Sunday, July 09, 2006

Prison Medical Failures Seen in Suit

Sunday, July 09, 2006
News staff writer
When Frances Coleman visited her brother during his dying days at Limestone Correctional Facility, she was stunned by his condition.

Skeletal, struggling for breath, he hadn't eaten in weeks and blood dripped from his mouth.

"The worst feeling in the world was to leave him there. I felt helpless. I felt like there was nothing I could do about it," Coleman said, recalling the late 2002 visit.

Soon after, Russell Battiste died as a result of pneumonia and wasting syndrome, complications from AIDS.

Coleman's experiences prompted her to file a lawsuit on her brother's behalf.

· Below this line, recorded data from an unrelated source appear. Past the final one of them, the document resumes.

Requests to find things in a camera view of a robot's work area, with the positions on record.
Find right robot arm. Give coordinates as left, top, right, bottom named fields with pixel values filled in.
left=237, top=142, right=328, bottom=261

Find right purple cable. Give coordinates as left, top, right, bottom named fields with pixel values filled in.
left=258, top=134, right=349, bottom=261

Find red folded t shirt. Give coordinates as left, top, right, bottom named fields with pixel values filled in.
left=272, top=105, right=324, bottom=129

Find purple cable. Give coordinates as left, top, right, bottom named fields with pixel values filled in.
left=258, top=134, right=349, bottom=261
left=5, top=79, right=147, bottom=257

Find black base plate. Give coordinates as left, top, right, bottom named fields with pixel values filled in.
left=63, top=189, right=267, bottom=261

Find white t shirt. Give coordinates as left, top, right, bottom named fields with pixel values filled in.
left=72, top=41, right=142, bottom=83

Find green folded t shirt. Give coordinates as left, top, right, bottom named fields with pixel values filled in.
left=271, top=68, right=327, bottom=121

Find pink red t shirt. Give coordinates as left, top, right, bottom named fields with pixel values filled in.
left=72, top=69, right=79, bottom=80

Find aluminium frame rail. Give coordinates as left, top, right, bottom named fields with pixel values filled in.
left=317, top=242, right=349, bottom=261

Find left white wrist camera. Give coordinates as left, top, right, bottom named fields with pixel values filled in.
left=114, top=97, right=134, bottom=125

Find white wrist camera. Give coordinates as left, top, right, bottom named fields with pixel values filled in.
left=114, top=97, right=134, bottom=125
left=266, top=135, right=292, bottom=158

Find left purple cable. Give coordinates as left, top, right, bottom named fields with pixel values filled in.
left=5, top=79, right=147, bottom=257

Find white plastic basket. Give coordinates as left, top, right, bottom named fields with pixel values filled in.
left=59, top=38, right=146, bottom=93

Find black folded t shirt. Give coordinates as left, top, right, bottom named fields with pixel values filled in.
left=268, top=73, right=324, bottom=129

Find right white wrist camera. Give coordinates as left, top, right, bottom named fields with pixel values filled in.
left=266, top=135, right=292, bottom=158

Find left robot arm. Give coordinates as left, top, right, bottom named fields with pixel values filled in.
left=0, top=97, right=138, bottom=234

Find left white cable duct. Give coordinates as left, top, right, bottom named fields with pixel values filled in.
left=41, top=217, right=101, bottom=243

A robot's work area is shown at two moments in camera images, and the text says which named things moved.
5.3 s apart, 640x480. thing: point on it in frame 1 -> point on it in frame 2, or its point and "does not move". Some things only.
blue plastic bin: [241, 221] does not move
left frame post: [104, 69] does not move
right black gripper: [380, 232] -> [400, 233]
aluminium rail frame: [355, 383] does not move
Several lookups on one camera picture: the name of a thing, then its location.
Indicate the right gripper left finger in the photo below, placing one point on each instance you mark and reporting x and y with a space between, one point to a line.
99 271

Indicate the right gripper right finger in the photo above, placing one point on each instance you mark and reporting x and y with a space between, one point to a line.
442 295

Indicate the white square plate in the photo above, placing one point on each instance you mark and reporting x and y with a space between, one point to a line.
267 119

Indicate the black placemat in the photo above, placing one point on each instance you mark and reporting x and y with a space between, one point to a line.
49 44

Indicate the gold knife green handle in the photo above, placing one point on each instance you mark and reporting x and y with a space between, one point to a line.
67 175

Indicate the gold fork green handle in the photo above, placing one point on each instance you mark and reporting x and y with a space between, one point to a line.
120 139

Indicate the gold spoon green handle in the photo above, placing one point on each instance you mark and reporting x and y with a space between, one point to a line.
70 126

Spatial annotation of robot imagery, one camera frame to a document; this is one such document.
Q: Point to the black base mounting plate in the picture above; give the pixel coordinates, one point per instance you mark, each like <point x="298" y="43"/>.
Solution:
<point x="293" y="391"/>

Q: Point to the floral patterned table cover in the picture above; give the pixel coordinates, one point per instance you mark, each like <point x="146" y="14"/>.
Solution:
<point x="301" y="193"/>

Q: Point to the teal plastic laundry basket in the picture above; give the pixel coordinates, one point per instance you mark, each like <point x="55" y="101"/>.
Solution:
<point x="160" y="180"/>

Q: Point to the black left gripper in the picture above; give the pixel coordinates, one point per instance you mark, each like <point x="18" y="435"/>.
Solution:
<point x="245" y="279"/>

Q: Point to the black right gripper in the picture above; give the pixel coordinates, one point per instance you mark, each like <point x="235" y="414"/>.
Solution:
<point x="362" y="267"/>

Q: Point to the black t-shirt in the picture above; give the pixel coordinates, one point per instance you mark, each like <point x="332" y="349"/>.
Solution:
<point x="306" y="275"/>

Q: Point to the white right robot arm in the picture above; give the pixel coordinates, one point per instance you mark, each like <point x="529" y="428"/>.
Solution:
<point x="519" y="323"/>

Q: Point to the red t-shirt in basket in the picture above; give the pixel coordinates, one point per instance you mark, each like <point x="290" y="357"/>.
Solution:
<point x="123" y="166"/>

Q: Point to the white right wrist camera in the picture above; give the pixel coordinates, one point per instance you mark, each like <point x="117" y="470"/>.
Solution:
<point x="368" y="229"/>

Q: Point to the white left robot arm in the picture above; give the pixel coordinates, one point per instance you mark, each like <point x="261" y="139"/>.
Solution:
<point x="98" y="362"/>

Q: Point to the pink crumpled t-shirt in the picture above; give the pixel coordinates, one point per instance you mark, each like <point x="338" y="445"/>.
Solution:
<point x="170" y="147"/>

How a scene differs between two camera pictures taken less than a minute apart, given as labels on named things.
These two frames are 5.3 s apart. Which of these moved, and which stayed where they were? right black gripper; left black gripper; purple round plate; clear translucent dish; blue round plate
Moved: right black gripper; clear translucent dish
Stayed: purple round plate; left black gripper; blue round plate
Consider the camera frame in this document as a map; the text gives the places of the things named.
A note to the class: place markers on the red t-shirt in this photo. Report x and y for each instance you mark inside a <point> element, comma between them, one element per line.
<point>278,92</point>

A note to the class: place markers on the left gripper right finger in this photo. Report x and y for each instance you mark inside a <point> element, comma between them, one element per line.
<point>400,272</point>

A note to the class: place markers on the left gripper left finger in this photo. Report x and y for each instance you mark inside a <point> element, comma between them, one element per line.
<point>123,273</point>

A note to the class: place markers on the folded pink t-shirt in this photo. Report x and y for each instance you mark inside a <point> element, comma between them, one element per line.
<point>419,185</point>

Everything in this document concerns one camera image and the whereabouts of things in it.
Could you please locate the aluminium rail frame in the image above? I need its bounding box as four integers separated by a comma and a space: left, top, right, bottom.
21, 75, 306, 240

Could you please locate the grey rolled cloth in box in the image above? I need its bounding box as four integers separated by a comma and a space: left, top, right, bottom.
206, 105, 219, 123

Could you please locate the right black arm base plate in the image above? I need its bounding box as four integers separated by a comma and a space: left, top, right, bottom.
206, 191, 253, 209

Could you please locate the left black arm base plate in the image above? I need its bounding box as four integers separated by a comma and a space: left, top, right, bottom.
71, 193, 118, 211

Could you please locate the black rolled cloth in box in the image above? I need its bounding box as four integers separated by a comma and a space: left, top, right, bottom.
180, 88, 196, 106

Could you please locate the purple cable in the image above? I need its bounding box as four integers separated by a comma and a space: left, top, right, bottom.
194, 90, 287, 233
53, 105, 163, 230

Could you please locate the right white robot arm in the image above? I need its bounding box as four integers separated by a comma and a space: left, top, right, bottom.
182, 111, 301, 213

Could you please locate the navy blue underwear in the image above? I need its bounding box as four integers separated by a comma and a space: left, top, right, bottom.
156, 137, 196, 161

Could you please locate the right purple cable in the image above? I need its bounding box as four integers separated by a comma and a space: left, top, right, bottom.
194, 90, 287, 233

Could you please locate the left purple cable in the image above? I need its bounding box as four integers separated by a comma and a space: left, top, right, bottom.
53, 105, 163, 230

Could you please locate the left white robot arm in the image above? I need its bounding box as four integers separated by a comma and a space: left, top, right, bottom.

Recently released depositions in that case reveal how lawyers charged with cutting costs shaped the medical contract that governed care for Battiste and the rest of the state's 28,000 inmates from 2001 to mid-2003. In the end, the contract went to Birmingham-based Naphcare, which had never handled medical care for a state prison system but did have contracts with jails.

During its tenure in the job, Naphcare was cited by independent auditors as providing "dangerous and extremely poor quality health care" at Limestone, as well as deficient care at Tutwiler Prison for Women and at St. Clair Correctional Facility, where the state's chronically ill prisoners are housed.